Fibre Select es un polvo de fibra soluble que mezclé con agua o comida, y lo probé porque mi digestión se había vuelto lenta y quería un complemento simple para mi rutina. Principalmente esperaba sentirme regular de nuevo sin sentirme lleno o incómodo.
Lo usé como un polvo, una vez al día la mayoría de los días, durante poco más de seis semanas. Mi rutina más fácil era una cucharada en un gran vaso de agua sin gas después del desayuno, luego lo rellenaba con más agua y también lo terminaba. Se disolvió mejor de lo que esperaba, pero aún necesitaba una buena mezcla. Si lo dejaba reposar incluso por un minuto, comenzaba a espesar en el fondo.

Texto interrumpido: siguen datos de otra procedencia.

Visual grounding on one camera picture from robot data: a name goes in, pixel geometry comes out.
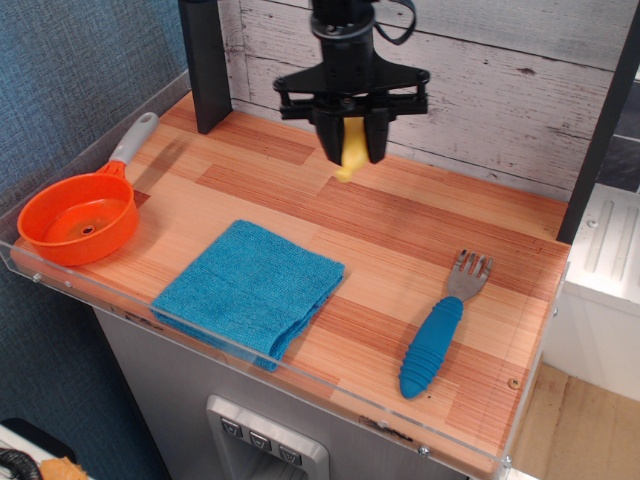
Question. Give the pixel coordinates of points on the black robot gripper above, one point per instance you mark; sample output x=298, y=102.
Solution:
x=352, y=80

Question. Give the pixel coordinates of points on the yellow toy banana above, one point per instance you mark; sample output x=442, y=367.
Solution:
x=355, y=150

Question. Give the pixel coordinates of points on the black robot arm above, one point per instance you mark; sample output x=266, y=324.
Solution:
x=334, y=18

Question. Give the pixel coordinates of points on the folded blue cloth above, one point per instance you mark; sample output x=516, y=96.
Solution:
x=250, y=293

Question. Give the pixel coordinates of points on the white cabinet at right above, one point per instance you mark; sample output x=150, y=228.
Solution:
x=593, y=334

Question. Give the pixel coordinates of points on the grey toy fridge cabinet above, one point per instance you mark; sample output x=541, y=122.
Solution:
x=171, y=383

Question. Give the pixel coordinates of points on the silver dispenser panel with buttons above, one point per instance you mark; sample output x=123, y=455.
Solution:
x=251, y=446

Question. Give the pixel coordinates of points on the clear acrylic table guard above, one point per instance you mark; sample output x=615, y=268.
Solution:
x=397, y=227

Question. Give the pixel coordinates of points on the dark grey left post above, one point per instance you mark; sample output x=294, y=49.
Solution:
x=206, y=59

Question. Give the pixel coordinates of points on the dark grey post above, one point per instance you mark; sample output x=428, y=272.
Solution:
x=206, y=59
x=615, y=100

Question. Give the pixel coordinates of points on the fork with blue handle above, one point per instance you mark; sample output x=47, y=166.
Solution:
x=426, y=353

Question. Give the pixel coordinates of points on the dark grey right post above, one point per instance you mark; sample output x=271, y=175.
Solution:
x=615, y=100

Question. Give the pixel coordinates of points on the orange pot with grey handle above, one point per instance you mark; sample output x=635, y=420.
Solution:
x=87, y=217

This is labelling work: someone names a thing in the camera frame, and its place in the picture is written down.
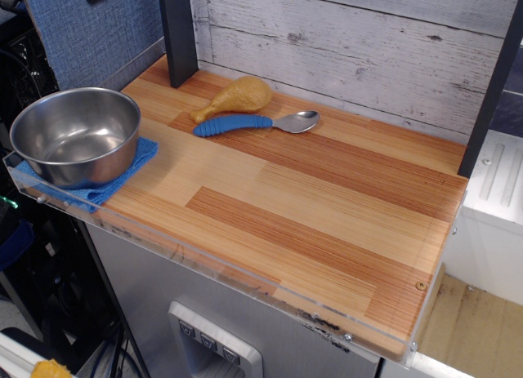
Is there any metal pot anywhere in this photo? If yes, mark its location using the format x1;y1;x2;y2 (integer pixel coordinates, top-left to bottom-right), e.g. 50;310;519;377
10;87;141;189

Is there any blue folded cloth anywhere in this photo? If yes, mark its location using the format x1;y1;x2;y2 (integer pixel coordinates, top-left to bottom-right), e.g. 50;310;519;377
14;136;159;213

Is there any black plastic crate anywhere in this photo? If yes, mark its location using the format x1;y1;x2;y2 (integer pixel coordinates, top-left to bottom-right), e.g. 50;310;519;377
3;29;59;107

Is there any yellow toy chicken drumstick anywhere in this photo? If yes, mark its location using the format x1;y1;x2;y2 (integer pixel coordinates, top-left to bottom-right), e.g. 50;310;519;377
190;76;273;124

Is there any clear acrylic table guard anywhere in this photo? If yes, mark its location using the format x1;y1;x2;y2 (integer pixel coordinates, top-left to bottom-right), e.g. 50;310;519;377
2;38;469;371

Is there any yellow object at bottom left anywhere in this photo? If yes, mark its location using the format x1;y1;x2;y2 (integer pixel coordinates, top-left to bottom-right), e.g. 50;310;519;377
29;359;73;378

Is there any blue-handled metal spoon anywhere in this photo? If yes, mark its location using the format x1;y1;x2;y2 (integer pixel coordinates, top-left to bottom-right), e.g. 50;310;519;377
193;111;320;137

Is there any dark grey right post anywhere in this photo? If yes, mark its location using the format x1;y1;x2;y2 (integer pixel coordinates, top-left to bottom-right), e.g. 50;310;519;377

También lo probé en yogur natural un par de veces cuando tenía prisa. Eso funcionó, pero la textura se volvió un poco pegajosa, lo cual no me gustó. En agua tenía un sabor neutro, y prefería eso porque las bebidas de fibra dulces generalmente me hacen sentir un poco mareado. También aprendí a espolvorear el polvo lentamente mientras mezclaba, porque echarlo demasiado rápido hacía que se aglomerara. Una pequeña molestia fue la película que dejaba en el vaso si no lo enjuagaba de inmediato.
Los primeros tres o cuatro días cambiaron muy poco. Seguía esperando algún efecto dramático y me sentía un poco tonto porque no sucedía nada obvio. Sin embargo, al final de la primera semana, mis mañanas se sentían más predecibles. Iba más regularmente, y se sentía más fácil, con menos esfuerzo. Alrededor de la segunda semana, noté que esa sensación pesada y atascada que solía tener por la tarde estaba desapareciendo. No fue una gran transformación, solo una rutina intestinal más constante que hacía que el día se sintiera menos incómodo.
La tercera semana fue cuando realmente comencé a pensar que valía la pena mantenerlo. Mis movimientos intestinales eran más consistentes de un día para otro, y tenía menos de esos días a medias en los que sientes la necesidad pero no puedes ir del todo. También me sentía un poco menos hinchado después de las comidas. No aplanó mi estómago, y no canceló la hinchazón de una comida pesada, pero sí aliviaba la hinchazón aleatoria que había estado notando. Una cosa que no esperaba era una pequeña disminución en los refrigerios a media mañana en los días en que lo tomaba con mucha agua.
Noté algunos inconvenientes, y eran lo suficientemente importantes como para que tuviera que ajustar cómo lo usaba.
- Más gas en los primeros 10 días: No fue doloroso, pero era notable.
- Textura espesa si esperaba demasiado: Tenía que beberlo bastante rápido una vez mezclado.
- Un día de estreñimiento cuando no bebí suficiente: La fibra sin suficiente líquido me afectó.
- Leves ruidos en el estómago al principio: Un par de veces lo sentí aproximadamente una hora después de tomarlo.
El momento también importaba. Si lo tomaba tarde en el día, a veces me sentía demasiado lleno a la hora de dormir. La mañana funcionaba mejor para mí. También aprendí que este tipo de producto te hace prestar atención a tus hábitos, porque la ingesta de agua realmente importaba.
Creo que Fibre Select es adecuado para alguien que quiere un apoyo suave y está dispuesto a usarlo de manera constante. Se sintió como un complemento práctico de fibra, especialmente si tu dieta normal carece de fibra o quieres algo con un sabor bastante neutro. Lo evitaría si odias los cambios de textura, porque incluso la fibra disuelta sigue sintiéndose como fibra. También tendría cuidado si ya te hinchas fácilmente, ya que la primera semana puede ser gaseosa, y no lo tomaría al mismo tiempo que medicamentos donde el momento importa sin verificar qué tiene sentido.
No lo traté como un medicamento, y no esperaba ningún efecto dramático de desintoxicación de él. Lo traté como un complemento diario de fibra, y eso se sintió más honesto. Al final de seis semanas, me sentí más regular, menos constipado y menos irritado por mi digestión. Lo compraría de nuevo, siempre que mantuviera las mismas expectativas: ayudó, pero pedía consistencia y suficiente agua.